Todos sabemos da importância do filtro solar quando nos expomos ao sol por períodos prolongados, seja na praia, piscina ou durante atividades esportivas ao ar livre. Mas uma dúvida que muitos têm é em relação ao uso diário do filtro solar. É importante? Todos devem usar? E a vitamina D, como é que fica?

A exposição à luz solar gera alterações irreversíveis e cumulativas no DNA das nossas células da pele. Com o tempo, a produção de colágeno e da elastina, responsáveis pela firmeza e elasticidade da pele, fica menos efetiva. Além disso, surgem manchas características que denunciam o passar dos anos. Uma forma de retardar e prevenir tudo isso é com o uso diário do filtro solar, sobretudo na pele do rosto e das mãos.

Algumas pessoas desenvolvem câncer de pele ou doenças cutâneas que pioram com o sol. Nesses casos, não há o que fazer: o filtro solar é necessário para evitar que mais dano solar se some ao que já aconteceu. Quanto mais jovem o indivíduo quando desenvolveu o câncer de pele, mais importante é o uso do filtro solar diariamente.
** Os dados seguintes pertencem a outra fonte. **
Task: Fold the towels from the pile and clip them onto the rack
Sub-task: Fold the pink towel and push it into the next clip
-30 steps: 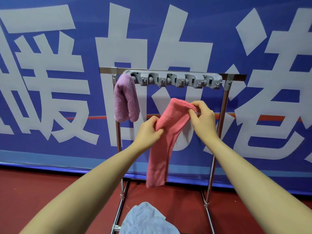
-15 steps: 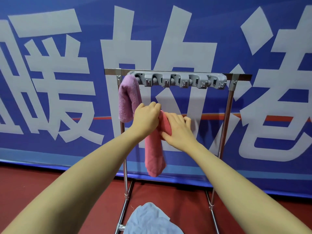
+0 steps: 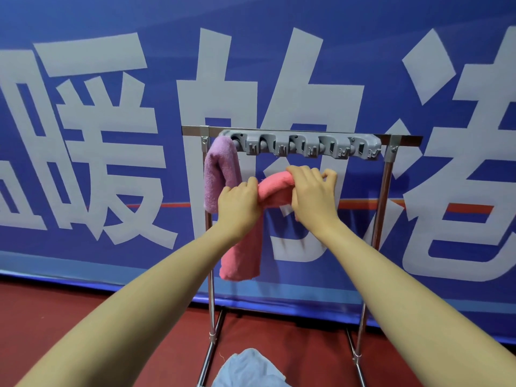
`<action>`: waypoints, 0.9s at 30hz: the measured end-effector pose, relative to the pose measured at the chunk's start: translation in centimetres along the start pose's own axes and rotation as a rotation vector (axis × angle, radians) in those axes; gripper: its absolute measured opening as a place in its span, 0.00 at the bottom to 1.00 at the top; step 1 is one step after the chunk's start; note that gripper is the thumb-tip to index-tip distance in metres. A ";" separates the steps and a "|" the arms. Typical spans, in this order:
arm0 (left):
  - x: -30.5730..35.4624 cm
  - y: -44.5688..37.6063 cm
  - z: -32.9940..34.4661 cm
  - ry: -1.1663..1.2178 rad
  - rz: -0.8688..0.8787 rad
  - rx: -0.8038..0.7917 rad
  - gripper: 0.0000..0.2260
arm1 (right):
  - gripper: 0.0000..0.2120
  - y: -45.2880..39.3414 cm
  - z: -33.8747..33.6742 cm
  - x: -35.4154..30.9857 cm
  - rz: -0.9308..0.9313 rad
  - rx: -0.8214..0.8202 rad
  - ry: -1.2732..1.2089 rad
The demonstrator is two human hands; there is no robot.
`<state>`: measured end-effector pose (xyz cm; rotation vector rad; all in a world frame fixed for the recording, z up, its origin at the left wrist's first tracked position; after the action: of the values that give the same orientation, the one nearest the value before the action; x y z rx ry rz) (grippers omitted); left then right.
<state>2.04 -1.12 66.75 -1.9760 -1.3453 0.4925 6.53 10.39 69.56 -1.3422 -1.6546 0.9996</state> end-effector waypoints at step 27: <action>2.9 -3.6 -4.5 -0.048 0.339 0.187 0.12 | 0.18 -1.2 1.3 0.1 0.017 -0.003 -0.111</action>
<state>3.69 0.86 72.59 -2.0510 -0.9531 0.7975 4.87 10.23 70.16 -1.3259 -1.7291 1.0996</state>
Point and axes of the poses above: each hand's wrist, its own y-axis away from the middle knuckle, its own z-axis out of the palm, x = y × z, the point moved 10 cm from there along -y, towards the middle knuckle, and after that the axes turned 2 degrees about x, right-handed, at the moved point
Quanto à produção de vitamina D: realmente a vitamina D é produzida na pele e com a exposição ao sol mais forte, aquele das 10h às 16h. Isso porque a gordura presente na pele (colesterol) precisa ser quebrada pelo UVB do sol para ser absorvida pelo organismo. Sobre esse tema, temos 5 reflexões importantes:

1) Ainda não existem filtros solares que permitem a produção de vitamina D, mas eles estão em estudo e devem surgir futuramente!

2) Por enquanto a recomendação deve ser individualizada: pessoas que já tiveram câncer de pele, que têm câncer de pele ou com risco elevado para o desenvolvimento desse tipo de problema não devem se expor ao sol sem o uso do filtro solar e de outras medidas fotoprotetoras.

3) Pessoas com doenças que pioram com a exposição ao sol tampouco devem se expor ao sol com o objetivo de produzir vitamina D. Tanto aqui como no caso anterior, é necessário suplementar esses indivíduos, se porventura eles sejam deficientes. Em alguns países, adota-se a suplementação sistemática nesses casos.

4) Para produzir vitamina D, não é necessário ficar vermelho! Precisamos de uma dose que varia de pele para pele, sendo menor nos indivíduos de pele mais clara e maior naqueles de pele mais escura. Isso acontece porque a melanina atrapalha a produção de vitamina D, então ficar bronzeado não é uma boa estratégia para quem é deficiente da vitamina D.

5) Em média, no nosso país, necessitamos de 10-20 minutos de sol do meio-dia, 3 vezes por semana, com exposição de braços e pernas. A exposição excessiva ao sol consome a vitamina D produzida, uma vez que ela acaba sendo utilizada no reparo dos danos causados pele sol.